MATERIAL FOR THIS TASK:
--------------------------------------------------
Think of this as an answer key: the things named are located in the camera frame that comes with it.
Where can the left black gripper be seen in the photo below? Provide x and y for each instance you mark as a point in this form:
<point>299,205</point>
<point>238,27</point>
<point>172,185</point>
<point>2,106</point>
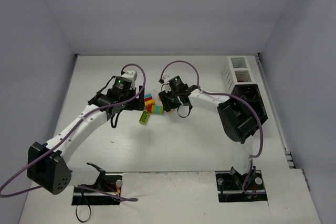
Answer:
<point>139,98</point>

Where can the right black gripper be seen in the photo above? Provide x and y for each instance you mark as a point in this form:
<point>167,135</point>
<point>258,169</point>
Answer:
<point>165,100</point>

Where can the lime green long lego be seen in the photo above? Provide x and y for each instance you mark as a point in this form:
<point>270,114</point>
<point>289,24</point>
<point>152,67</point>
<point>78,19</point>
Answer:
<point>144,117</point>

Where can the red green blue lego stack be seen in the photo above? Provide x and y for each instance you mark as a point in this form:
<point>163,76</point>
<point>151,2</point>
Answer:
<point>155,109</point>

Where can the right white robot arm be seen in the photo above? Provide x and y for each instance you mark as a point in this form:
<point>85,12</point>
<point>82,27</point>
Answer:
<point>241,112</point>

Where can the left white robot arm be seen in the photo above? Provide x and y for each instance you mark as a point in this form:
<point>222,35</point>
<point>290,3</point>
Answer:
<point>48,162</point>

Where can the blue red yellow lego stack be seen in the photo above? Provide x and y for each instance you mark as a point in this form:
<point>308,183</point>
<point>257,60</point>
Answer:
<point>148,100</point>

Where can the white slotted container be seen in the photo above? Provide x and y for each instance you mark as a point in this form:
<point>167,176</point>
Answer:
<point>237,71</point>

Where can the black slotted container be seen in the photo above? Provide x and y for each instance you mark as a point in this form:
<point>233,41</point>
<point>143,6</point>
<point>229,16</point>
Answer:
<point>251,94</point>

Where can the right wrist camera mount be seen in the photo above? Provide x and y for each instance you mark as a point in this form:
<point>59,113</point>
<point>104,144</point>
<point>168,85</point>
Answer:
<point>165,79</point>

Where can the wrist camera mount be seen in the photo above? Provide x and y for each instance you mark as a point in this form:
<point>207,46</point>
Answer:
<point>132,76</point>
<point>165,79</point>

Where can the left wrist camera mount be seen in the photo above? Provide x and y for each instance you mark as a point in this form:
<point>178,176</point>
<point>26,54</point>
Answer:
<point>132,76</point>

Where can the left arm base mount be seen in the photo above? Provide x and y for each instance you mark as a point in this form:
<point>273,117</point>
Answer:
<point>107,182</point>

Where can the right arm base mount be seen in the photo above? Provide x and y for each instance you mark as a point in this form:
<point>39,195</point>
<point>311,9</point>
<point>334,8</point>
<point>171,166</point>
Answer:
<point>229,188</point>

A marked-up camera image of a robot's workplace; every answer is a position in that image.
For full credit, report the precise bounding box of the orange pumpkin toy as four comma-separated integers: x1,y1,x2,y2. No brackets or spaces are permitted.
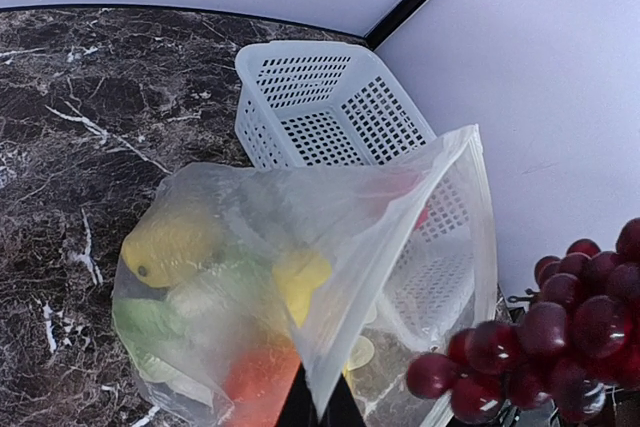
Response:
224,343,300,427

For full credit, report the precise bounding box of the white plastic perforated basket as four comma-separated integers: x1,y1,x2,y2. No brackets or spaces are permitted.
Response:
233,39,481,348

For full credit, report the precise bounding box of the red bell pepper toy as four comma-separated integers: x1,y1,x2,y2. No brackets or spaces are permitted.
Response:
355,169,421,220

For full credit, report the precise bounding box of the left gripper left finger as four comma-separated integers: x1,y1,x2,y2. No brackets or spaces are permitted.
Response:
275,364,320,427

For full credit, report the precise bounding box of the white cauliflower toy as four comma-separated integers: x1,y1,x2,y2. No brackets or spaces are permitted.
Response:
114,247,287,388

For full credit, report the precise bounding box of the clear polka dot zip bag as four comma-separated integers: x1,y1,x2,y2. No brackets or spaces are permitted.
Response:
112,125,497,426

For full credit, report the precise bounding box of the dark red grape bunch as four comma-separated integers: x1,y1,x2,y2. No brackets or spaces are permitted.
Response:
406,218,639,426

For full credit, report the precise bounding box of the yellow corn toy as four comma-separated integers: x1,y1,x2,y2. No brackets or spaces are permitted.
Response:
121,212,224,288
272,249,332,327

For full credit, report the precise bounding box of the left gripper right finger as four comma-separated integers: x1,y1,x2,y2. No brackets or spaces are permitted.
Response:
323,375,366,427

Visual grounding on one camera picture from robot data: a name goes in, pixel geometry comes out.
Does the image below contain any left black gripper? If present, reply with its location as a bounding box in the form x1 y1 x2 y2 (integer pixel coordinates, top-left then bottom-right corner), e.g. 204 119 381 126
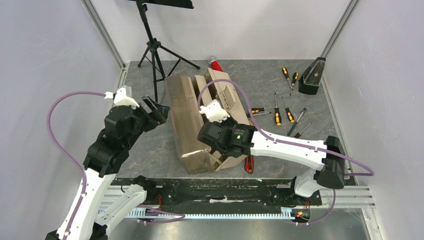
124 94 171 148

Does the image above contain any translucent brown plastic toolbox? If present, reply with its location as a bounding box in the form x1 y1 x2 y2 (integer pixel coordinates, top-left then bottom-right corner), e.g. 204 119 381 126
164 67 253 175

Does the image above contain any red black utility knife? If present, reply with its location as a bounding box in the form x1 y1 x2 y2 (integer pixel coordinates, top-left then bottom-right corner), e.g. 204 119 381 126
244 155 254 175

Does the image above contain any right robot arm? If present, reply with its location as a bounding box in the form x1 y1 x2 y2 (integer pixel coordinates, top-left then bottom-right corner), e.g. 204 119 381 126
197 122 346 204

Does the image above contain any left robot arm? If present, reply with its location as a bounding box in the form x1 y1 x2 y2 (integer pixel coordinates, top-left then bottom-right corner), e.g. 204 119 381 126
45 96 170 240

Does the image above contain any black clear-lid tool case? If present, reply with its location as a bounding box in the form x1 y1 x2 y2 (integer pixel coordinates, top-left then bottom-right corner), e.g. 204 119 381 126
298 57 326 95

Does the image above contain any yellow black screwdriver large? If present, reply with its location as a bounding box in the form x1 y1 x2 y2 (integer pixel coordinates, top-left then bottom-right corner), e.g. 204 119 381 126
250 107 273 114

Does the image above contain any yellow black screwdriver small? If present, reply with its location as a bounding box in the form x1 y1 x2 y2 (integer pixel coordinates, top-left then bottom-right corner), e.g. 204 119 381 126
274 92 282 126

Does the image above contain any red glitter flashlight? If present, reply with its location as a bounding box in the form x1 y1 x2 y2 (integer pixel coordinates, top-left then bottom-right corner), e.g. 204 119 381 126
207 56 223 72

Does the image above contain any yellow black screwdriver lower right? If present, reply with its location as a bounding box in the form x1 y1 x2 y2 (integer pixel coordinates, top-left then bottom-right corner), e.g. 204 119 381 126
293 122 312 139

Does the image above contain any yellow black screwdriver far left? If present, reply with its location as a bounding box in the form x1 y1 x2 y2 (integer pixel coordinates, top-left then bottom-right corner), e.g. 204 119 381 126
281 66 292 88

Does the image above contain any yellow black screwdriver far right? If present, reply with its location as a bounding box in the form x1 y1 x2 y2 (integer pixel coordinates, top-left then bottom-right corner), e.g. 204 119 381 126
289 72 299 96

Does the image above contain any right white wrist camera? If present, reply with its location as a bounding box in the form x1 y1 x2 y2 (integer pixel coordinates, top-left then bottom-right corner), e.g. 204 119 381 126
199 99 231 123

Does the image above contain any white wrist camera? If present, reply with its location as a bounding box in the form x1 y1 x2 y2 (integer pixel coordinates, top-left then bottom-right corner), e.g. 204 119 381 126
199 99 231 123
104 85 140 110

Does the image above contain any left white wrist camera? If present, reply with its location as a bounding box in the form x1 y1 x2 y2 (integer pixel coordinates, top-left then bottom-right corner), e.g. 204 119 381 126
104 85 140 110

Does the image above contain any black camera tripod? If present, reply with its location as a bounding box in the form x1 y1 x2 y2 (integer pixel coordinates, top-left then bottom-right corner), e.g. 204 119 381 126
135 0 201 102

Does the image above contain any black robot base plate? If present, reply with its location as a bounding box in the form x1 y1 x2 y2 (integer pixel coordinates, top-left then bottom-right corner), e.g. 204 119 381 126
119 177 359 216

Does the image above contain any aluminium frame rail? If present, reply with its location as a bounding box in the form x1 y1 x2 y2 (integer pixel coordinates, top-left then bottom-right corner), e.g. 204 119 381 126
66 185 387 240

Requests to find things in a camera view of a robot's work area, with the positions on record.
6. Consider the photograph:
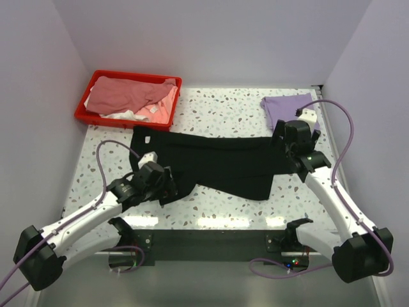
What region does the black t shirt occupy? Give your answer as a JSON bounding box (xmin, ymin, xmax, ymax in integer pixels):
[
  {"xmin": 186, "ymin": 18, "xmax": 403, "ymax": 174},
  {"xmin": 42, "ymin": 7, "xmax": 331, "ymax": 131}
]
[{"xmin": 130, "ymin": 126, "xmax": 291, "ymax": 205}]

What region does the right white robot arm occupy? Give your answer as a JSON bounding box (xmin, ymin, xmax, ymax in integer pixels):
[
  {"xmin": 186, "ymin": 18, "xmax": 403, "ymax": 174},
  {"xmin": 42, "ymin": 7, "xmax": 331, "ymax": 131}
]
[{"xmin": 272, "ymin": 120, "xmax": 394, "ymax": 283}]

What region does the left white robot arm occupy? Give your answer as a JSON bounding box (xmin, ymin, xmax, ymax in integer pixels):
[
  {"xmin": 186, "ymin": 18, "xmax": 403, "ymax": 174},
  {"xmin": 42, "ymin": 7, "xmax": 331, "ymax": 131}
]
[{"xmin": 13, "ymin": 161, "xmax": 177, "ymax": 291}]

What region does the folded lavender t shirt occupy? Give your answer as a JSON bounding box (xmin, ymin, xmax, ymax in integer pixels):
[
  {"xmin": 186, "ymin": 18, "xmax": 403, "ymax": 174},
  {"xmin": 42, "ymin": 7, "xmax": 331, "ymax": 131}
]
[{"xmin": 260, "ymin": 93, "xmax": 313, "ymax": 131}]

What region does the light pink t shirt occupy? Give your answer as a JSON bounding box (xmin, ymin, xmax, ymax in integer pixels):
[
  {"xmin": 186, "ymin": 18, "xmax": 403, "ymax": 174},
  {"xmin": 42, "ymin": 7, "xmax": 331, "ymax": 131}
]
[{"xmin": 134, "ymin": 86, "xmax": 178, "ymax": 123}]

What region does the red plastic bin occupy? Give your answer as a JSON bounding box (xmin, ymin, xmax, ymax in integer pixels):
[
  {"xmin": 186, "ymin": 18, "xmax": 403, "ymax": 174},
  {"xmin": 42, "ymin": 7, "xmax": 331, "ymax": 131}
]
[{"xmin": 74, "ymin": 70, "xmax": 183, "ymax": 131}]

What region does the dusty pink t shirt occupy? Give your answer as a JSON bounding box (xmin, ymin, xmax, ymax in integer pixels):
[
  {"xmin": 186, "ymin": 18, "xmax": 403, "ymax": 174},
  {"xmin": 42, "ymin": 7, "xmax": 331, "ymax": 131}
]
[{"xmin": 84, "ymin": 76, "xmax": 176, "ymax": 115}]

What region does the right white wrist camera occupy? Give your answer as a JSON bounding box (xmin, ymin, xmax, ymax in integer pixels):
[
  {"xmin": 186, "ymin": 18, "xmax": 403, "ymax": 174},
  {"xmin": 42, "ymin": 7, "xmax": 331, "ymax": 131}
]
[{"xmin": 295, "ymin": 108, "xmax": 318, "ymax": 132}]

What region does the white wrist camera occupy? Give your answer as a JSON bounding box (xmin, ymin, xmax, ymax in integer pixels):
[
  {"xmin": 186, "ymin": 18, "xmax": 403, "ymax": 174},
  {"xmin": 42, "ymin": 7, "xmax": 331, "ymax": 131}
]
[
  {"xmin": 137, "ymin": 152, "xmax": 158, "ymax": 170},
  {"xmin": 295, "ymin": 108, "xmax": 318, "ymax": 132}
]

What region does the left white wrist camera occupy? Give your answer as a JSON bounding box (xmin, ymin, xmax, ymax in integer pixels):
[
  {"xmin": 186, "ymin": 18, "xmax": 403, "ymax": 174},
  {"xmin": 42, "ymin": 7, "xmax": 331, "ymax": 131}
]
[{"xmin": 137, "ymin": 152, "xmax": 158, "ymax": 170}]

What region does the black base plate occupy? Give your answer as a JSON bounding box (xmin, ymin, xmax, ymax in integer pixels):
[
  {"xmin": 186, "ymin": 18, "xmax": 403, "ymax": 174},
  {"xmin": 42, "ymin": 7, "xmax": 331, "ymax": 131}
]
[{"xmin": 95, "ymin": 228, "xmax": 320, "ymax": 272}]

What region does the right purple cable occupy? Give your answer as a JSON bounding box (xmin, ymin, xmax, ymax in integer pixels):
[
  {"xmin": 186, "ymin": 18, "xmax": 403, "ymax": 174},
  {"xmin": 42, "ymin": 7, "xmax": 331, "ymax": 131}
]
[{"xmin": 249, "ymin": 99, "xmax": 393, "ymax": 284}]

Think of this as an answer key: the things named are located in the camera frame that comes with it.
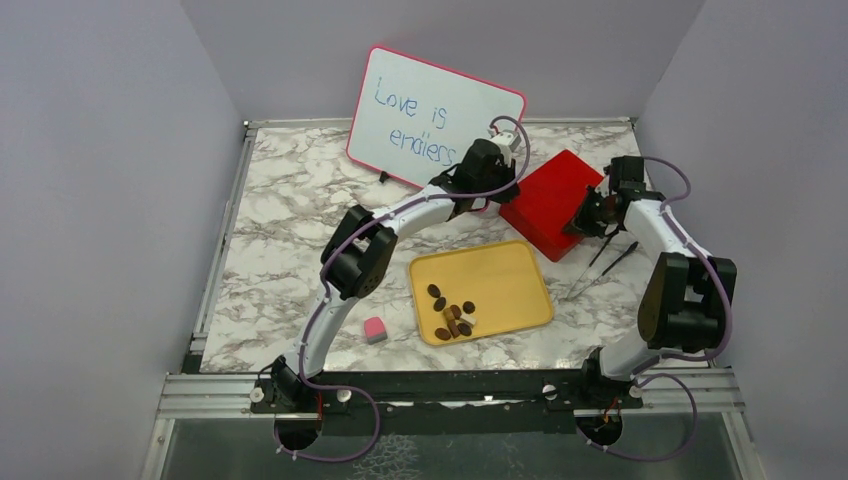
--------------------------------------------------
TASK DETAILS: Find "shirt" in the data above. Report each line where it appears.

RESULT BELOW:
What region does the black t shirt occupy? Give your answer as a JSON bounding box (xmin, ymin, xmax, ymax in integer pixels):
What region does the folded lavender t shirt occupy? Give your answer as a JSON bounding box (xmin, ymin, xmax, ymax in integer pixels):
What region does the light pink t shirt occupy? Give your answer as a JSON bounding box (xmin, ymin, xmax, ymax in integer pixels):
What region does the dusty pink t shirt occupy? Give your answer as a JSON bounding box (xmin, ymin, xmax, ymax in integer pixels):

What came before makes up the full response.